Let us imagine a straight line (2009)

Six installations for sound, custom instruments, & moving image

Interactive system design, video, sound, and hardware by Butch Rovan
Movement by Ami Shulman

  • Wall-mounted light sculpture
  • Biometric table & interactive video
  • Interactive whispering wall
  • Animated telegraph & small-format video
  • Large-format video & 5.1 surround sound
  • Small-format video triptych

Individual documentation

Click on the images below to play videos.

1. Wall-mounted light sculpture

The first installation is a 12’ x 8’ sculpture illuminated by over 9,000 LEDs. The LEDs are diffused through 96 translucent tubes arranged vertically along the wall. The apparatus was designed in collaboration with the Lighting Science Group in Sacramento, CA. The LEDs translate a high-speed video image of dancer Ami Shulman; the result is a flickering image of continuous movement that the viewer perceives in both its component parts and as a totality.

 

2. Biometric table & interactive video

The biometric table is an instrument I built to evoke the elegant machines of 19th-century science. It measures proximity, touch, and the electrical activity of the heart. When patrons place their hands on the brass sensors, the machine calculates their heart rate. As the calculation is reached, the table lights up. At the same time, a sound event is triggered and a video begins to play on a facing screen.
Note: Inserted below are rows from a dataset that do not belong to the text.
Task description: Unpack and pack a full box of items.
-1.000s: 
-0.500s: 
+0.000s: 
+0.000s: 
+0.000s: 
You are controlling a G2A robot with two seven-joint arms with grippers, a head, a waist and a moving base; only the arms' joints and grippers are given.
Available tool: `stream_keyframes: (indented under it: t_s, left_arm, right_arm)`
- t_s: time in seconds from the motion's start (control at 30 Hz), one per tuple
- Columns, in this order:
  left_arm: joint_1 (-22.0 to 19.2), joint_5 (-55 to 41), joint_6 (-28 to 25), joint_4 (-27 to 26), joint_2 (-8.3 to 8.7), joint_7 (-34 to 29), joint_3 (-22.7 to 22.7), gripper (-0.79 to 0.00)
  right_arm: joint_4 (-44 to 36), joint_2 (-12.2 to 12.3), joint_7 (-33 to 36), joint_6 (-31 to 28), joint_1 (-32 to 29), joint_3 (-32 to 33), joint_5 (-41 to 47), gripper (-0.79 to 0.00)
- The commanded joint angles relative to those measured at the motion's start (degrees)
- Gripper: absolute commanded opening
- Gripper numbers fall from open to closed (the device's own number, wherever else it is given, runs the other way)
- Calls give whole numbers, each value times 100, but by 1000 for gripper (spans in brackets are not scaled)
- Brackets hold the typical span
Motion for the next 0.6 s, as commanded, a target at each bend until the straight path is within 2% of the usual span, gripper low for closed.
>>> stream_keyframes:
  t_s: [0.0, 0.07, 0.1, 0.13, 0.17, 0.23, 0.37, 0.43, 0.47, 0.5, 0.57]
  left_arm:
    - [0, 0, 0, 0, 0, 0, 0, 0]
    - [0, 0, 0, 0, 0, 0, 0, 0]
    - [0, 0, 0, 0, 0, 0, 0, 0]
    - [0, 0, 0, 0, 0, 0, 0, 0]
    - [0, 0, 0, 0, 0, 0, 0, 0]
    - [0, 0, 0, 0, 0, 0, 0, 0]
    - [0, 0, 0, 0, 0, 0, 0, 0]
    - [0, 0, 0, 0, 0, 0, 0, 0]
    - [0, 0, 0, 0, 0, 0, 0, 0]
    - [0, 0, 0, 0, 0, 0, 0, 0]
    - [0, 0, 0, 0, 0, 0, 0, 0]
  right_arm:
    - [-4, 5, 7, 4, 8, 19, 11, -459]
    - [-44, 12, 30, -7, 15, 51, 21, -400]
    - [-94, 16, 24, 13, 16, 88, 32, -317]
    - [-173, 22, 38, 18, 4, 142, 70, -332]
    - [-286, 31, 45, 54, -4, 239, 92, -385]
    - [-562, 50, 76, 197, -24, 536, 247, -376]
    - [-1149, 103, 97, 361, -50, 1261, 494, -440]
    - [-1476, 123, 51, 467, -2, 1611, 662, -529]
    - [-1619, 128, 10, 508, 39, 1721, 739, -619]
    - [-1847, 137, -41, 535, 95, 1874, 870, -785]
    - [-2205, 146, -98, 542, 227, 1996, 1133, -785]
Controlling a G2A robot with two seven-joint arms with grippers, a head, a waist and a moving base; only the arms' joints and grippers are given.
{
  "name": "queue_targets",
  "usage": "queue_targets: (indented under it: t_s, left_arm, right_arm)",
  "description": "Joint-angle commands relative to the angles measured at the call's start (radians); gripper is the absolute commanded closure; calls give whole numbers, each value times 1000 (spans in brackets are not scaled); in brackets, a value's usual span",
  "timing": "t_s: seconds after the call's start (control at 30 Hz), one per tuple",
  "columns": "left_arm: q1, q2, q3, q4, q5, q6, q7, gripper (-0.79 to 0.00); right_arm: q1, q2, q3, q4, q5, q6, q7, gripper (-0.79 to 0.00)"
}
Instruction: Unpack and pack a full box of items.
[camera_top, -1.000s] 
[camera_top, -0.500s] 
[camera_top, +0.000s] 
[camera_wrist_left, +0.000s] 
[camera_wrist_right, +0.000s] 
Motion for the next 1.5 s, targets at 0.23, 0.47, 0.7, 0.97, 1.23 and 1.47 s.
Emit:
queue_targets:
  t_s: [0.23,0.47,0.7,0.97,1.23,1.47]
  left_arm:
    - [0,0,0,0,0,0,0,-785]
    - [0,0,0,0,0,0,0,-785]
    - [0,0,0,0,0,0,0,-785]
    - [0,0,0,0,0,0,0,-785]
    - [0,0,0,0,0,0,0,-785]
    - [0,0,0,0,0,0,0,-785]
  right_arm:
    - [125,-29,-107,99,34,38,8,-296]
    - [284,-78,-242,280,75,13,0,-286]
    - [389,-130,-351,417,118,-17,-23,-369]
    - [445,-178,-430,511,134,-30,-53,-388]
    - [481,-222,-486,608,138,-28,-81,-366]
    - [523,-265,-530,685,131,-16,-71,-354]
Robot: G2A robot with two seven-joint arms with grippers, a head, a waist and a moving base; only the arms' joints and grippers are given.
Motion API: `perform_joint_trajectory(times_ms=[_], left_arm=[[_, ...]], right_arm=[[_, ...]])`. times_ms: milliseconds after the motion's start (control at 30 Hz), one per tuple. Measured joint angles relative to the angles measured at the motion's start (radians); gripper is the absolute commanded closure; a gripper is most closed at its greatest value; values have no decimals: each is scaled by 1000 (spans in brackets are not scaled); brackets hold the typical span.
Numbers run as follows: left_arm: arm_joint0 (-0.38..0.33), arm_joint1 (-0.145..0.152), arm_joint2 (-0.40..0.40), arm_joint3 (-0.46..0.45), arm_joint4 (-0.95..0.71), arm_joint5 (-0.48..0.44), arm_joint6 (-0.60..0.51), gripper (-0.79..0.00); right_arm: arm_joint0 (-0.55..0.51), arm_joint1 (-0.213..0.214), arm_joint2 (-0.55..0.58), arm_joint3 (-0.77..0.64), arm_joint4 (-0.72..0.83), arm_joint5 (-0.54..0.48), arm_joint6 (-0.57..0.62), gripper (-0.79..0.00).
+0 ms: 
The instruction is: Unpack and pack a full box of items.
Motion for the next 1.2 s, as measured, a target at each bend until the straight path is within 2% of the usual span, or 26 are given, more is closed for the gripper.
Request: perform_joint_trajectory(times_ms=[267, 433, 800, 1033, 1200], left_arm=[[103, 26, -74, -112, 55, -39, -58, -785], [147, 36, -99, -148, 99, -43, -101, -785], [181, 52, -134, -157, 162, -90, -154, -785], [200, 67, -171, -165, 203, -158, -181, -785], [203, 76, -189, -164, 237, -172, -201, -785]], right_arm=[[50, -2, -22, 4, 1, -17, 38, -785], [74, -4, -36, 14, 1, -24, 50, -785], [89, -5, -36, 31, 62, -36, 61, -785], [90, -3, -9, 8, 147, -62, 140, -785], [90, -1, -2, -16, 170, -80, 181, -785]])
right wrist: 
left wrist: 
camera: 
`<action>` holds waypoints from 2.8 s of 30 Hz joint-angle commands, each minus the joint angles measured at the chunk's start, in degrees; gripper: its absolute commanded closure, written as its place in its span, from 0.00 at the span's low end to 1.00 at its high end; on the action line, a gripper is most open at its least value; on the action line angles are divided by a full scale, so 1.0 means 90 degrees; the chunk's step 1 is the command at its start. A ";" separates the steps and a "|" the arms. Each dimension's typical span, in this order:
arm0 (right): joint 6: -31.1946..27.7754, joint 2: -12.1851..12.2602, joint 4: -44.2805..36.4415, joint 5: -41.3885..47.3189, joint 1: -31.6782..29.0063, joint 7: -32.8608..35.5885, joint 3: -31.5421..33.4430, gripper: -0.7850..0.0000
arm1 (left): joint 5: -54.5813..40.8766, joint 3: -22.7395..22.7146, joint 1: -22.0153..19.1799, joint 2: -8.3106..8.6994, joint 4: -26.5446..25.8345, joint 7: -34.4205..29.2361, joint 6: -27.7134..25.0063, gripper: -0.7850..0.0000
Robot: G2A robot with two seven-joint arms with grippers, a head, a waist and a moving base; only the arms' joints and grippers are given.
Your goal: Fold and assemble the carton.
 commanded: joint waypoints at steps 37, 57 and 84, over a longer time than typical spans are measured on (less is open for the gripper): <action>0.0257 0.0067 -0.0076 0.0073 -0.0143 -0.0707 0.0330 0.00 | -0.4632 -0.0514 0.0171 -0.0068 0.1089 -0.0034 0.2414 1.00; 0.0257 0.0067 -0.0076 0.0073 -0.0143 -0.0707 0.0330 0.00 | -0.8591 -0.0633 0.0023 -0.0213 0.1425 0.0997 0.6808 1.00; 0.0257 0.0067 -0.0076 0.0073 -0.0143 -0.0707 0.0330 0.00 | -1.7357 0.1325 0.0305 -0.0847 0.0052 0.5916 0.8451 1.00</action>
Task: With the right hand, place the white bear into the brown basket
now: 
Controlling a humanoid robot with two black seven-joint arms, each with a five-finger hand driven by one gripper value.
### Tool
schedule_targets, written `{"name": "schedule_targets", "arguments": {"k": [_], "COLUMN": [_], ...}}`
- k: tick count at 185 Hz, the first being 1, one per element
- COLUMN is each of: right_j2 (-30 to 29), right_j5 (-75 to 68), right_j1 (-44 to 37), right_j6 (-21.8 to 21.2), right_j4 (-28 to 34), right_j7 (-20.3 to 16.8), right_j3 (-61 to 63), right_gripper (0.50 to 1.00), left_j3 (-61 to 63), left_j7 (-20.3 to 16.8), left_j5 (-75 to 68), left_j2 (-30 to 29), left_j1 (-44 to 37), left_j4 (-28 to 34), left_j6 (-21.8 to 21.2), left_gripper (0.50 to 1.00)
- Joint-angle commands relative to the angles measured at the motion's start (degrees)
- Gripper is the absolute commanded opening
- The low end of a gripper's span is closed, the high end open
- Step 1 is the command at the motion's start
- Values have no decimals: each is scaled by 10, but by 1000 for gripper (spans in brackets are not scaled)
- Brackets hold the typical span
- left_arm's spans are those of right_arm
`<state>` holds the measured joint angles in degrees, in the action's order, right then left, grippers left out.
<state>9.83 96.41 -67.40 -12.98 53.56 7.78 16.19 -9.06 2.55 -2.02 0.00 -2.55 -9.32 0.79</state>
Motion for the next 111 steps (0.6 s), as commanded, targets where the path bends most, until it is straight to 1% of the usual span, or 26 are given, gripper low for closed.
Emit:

This two-part machine imaginatively combines two of Marey’s most celebrated inventions: the sphygmograph, which defined the field of modern cardiology by producing the first graphical records of pulse; and the chronophotograph, which anticipated the modern cinema by producing the first multiple exposures on single glass plates and on film. See the biometric table page for more information.

 

3. Interactive whispering wall

This installation includes an interactive wall that, in contrast to the chronophotography of installation no. 2, features a more impressionistic image of the dancer's movement. As viewers move toward the wall their shadows combine with the moving image, and fragments from Bergson’s philosophical texts appear in the spaces, whispering back to the viewer. Participants in this sense are able to “read” the dancer’s movement with their own bodies.

Real-time video tracking allows the system to correlate gesture and location to specific text and audio. The video processing is designed to promote slow and contemplative movement on the part of the participant. Fast or abrupt movement is invisible to the system.

 

4. animated telegraph & small-format video

This installation reanimates a vintage 1890s telegraph with the help of an embedded computer system. The interactive electronics enable the telegraph to read fragments from Marey’s scientific treatises, which are displayed on an adjoining video. When the texts appear the words are tapped out in Morse code.
Along with the texts, the video includes archival footage from Marey’s laboratory, as well as my own visual studies of a dancer’s body in motion. See the animated telegraph page for a more detailed technical description.

 

5. large-format video & 5.1 surround sound

This installation pairs high-speed video in large format with an algorithmically generated 5.1 soundscape that unfolds in subtle and ever-changing patterns. The image echoes the figure in the wall-mounted light sculpture of the first installation. The video itself is an 18-minute loop that forms an arresting centerpiece for the work: a sustained, slow motion improvisation that demands complete and unbroken attention.

 

6. small-format video triptych

Let us imagine a straight line, no 6: Small-format video triptych from Butch Rovan on Vimeo.

This installation features three small-format videos mounted in shadow boxes. Each one contains different high-speed imagery of the now familiar dancer, whose movement here forms a sequence from the concrete to the abstract. The effect is like a confrontation between the ideas of Marey, who understood movement as a series of discrete events, and Bergson, who imagined time as an unbroken line. The words of the two protagonists, scientist vs philosopher, run through the videos, silently commenting on the moving images.

For these shadoboxes I created custom video-processing routines that leave the impression either of chronophotographic measurement or pure continuity. The videos can be read, then, as a representation of the difference between science and philosophy.